■ Activity
Extract from the entries below, exactly as given, only the lines from the line containing "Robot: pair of" to the line containing "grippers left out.", both lines included.

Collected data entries
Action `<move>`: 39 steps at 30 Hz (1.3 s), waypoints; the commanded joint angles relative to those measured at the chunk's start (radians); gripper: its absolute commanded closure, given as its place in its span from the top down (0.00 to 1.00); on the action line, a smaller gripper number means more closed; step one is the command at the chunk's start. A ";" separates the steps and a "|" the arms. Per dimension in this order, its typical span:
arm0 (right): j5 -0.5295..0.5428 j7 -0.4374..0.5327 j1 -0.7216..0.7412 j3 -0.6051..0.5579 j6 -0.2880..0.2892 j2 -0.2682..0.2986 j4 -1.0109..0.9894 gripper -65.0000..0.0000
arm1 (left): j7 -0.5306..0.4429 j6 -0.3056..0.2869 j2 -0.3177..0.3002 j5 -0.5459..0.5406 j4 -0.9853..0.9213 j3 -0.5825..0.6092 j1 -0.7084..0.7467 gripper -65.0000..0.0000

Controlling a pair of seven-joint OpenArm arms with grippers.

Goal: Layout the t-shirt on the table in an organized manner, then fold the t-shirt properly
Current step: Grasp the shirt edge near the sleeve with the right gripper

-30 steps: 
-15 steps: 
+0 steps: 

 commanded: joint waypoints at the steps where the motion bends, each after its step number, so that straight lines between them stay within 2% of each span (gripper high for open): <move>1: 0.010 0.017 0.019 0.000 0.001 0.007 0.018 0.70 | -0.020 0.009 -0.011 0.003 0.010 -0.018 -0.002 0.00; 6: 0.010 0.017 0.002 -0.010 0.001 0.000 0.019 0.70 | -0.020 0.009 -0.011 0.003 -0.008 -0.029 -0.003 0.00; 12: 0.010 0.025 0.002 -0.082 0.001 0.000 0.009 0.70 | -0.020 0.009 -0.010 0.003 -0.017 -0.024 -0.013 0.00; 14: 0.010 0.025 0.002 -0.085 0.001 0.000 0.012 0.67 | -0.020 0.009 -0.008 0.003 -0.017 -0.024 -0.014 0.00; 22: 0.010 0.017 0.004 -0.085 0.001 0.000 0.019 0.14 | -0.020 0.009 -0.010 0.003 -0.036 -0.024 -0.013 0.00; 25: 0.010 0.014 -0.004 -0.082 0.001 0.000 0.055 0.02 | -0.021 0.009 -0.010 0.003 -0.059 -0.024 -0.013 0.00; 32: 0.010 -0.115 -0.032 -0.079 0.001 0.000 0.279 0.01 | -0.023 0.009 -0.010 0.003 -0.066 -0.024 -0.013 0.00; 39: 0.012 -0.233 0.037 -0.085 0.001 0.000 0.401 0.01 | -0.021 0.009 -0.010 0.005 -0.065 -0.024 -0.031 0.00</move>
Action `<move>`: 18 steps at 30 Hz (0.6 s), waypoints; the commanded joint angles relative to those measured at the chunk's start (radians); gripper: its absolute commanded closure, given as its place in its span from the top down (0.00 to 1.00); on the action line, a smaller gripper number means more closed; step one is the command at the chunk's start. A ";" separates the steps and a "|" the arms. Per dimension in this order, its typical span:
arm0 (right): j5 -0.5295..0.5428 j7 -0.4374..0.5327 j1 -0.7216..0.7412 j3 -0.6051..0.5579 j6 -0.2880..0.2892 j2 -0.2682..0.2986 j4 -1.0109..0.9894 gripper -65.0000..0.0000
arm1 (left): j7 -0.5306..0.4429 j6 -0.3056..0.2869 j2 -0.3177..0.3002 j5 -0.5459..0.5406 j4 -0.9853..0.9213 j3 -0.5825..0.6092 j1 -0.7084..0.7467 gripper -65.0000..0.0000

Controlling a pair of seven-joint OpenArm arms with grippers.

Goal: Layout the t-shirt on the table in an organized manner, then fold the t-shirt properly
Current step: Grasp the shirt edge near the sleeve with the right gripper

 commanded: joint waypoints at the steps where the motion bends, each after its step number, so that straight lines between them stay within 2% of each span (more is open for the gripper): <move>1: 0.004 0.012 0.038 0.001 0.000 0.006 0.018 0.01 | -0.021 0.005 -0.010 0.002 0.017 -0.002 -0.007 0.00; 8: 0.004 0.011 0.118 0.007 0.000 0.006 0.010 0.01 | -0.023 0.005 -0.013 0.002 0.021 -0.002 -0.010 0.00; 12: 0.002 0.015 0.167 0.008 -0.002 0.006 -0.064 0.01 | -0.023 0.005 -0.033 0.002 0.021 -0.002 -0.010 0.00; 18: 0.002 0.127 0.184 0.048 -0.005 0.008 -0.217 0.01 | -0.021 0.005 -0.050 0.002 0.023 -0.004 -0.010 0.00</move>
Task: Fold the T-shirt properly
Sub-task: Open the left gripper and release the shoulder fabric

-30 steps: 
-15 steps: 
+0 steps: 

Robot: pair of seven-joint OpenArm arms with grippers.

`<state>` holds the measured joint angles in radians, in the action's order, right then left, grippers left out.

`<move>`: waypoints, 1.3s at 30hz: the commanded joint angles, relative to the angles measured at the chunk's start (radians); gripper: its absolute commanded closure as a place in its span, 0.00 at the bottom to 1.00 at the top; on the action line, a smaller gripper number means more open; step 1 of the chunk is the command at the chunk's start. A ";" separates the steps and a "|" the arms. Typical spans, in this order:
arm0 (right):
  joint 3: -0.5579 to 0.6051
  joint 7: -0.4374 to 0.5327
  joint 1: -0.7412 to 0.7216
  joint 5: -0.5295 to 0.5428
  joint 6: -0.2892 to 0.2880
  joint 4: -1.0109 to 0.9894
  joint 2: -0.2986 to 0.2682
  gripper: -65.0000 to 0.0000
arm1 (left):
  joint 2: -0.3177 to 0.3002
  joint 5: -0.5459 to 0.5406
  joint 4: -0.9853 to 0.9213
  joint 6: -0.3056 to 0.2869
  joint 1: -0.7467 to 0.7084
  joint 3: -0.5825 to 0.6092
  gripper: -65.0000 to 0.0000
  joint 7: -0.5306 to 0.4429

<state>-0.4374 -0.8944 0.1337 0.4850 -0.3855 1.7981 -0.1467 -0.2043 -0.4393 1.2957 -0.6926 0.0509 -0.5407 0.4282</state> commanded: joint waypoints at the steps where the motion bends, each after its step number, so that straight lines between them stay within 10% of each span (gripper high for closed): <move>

■ Answer to this problem
Robot: pair of seven-joint OpenArm arms with grippers.

`<state>` holds the measured joint angles in radians, in the action's order, right then left, grippers left out.

There is nothing more to this exercise.